Phosphor - Updates
I've updated the Phosphor interface again. There are a few additions that make things a little easier to use:
- Cut,Copy,and Paste support
- Reload and Go To Origin hot key commands
- A basic object inventory
- Revised Help documentation and copyright info
- Non-two-finger scrolling
The object inventory support is currently very primitive, and will eventually be replaced with a server based storage system. Storage of some objects currently just freeze Safari, since it is incapable of breaking some types of circular references. But overall, it is suitable for storing very simple data structures for later use.
A Book on Programming
For the past year, I've been working on a book on programming. The intended audience is the 'self-taught' and non-programmer markets. Rather than writing a book for computer scientists, I'm writing a book for all those who would like to use their computer as a tool. My hope is that by breaking down some of the walls that prevent "ordinary" people from learning to do basic programming tasks, it will make computers more useful and less intimidating.

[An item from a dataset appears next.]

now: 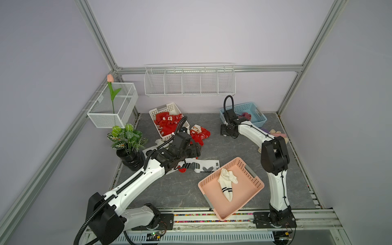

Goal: Sort the socks into the basket by color
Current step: Pick up the sock from the center of the board.

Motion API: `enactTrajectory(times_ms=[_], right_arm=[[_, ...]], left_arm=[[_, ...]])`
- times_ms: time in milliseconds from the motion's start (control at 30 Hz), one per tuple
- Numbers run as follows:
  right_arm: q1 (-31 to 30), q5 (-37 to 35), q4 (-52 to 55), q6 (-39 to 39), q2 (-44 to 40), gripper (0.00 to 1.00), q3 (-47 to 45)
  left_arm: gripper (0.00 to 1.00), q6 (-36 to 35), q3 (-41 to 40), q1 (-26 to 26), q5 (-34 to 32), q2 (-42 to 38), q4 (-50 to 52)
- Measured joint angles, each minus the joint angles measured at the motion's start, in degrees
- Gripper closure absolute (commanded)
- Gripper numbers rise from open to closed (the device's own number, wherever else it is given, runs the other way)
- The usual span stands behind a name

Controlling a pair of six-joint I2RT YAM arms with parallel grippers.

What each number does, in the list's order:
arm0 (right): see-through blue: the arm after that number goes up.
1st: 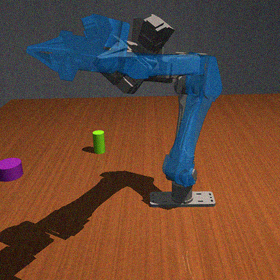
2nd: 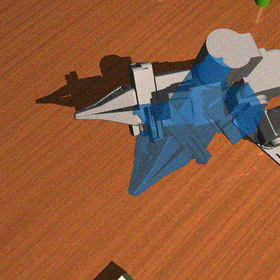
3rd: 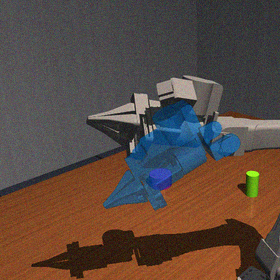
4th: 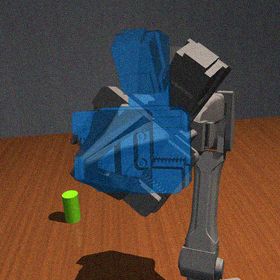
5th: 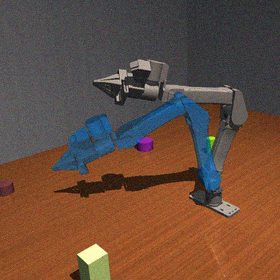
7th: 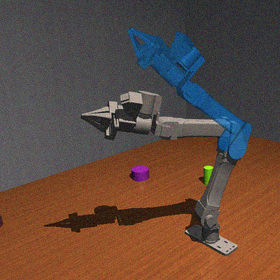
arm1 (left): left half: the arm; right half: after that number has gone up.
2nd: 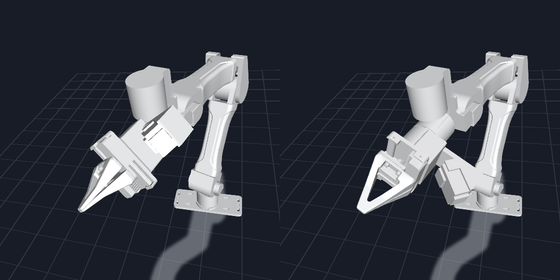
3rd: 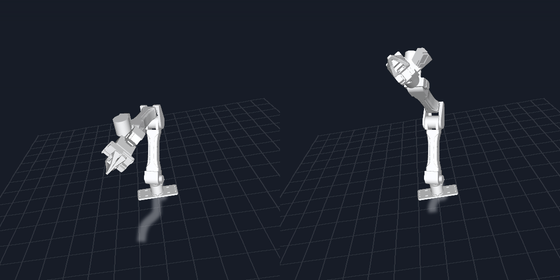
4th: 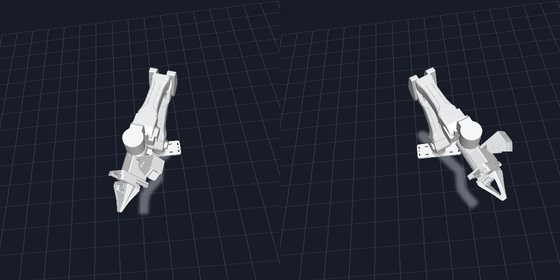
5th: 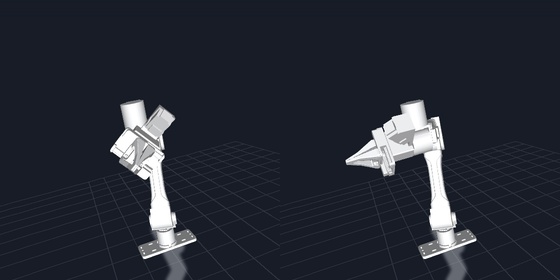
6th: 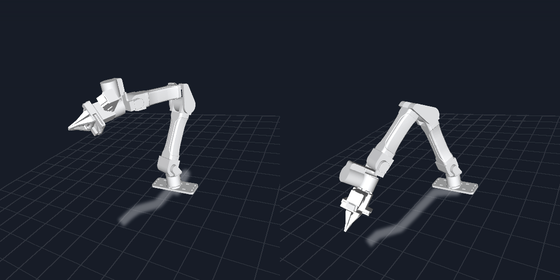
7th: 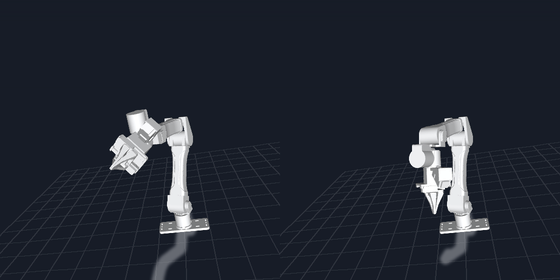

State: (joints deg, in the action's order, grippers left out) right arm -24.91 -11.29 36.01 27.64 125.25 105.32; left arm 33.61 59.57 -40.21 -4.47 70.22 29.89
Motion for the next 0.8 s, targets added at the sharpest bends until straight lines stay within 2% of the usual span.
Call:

A large part of the problem with modern computing is the belief that it requires expert knowledge to do anything useful. As with much of our society over-specialization has created the seemingly insurmountable complexity in the system, that novices often are overwhelmed the appearance of irreducible complexity. And while these appearances serve the experts well, the reality is that many people can learn to do basic computing tasks for themselves. Excel and Word macros are a primary example of how ordinary people can learn to program and automate basic tasks, much to the dismay of professional programmers.
Barriers to Entry
If you look at a typical web programming environment there are a number of barriers to entry:
- Development tools are distinct from the browser, and require learning new idioms
- Web servers are non-local, and behave differently from locally hosted content
- Web content is debuggable with in browser development tools, but changes require external editing
- Cross-browser programming requires knowing a large number of poorly documented quirks and properties
- Programming APIs are often written from the browser developer's point of view, and not the content developer's
- Due to historical baggage, many flaws in implementation have been retained for backwards compatibility
Attempting to teach a novice programmer to write code for existing browser technology is consequently an exercise in futility. These hurdles exist because they make life easier for professional developers, who already have a large amount of time and energy invested in the status quo. But assuming your audience has no prior experience or any vested interest, these "features" only become a hinderance to learning the environment.
The Phosphor API
The Phosphor programming environment attempts to simulate a computing environment, and does not attempt to be a "web programming" toolkit. It has a small number of objects, which build upon each other like Lego bricks, that define a simple state machine for 2D graphics programming. It also effectively hides the browser's interface to resources, allowing the programmer to focus on simply supplying URLs, and not have to worry about connection state. The core objects of the system are as follows:
- The Box is conceptually a container in 2D (or eventually 3D) space, and provides a uniform interface to positioning and scaling objects
- The Widget forms the basis for all scriptable elements, and provides the interface for objects which receive event notifications.
- The Display is a widget that handles the scrolling and background drawing for the interface.
- The Screen is a 2D vector graphics state machine based on the HTML5 canvas, it has a very basic 2D api for drawing lines, arcs, rectangles, rounded frames, text, and images.
- The Event is a message object that is dispatched to widgets for both user driven and autonomous system events. The methods associated with each event type are:
- The Device is the base for all objects which can dispatch events. It forms the basis of Keyboard,Mouse, and App
- The Keyboard device handles dispatching pressed events and keeping track of modifier key states
- The Mouse device handles dispatching up,down,move, and scroll events
- The App device handles dispatching tick and draw events, and maintaining the delay between frames
- The Resource object forms the basis for loading of all HTML resources, images, sounds and movies
- The Sound resource controls the playing and pausing of audio resources
- The Image widget handles the display of image resources
- The Movie widget handles the display, playing, and pausing of HTML video resources. It currently displays in an overlay div.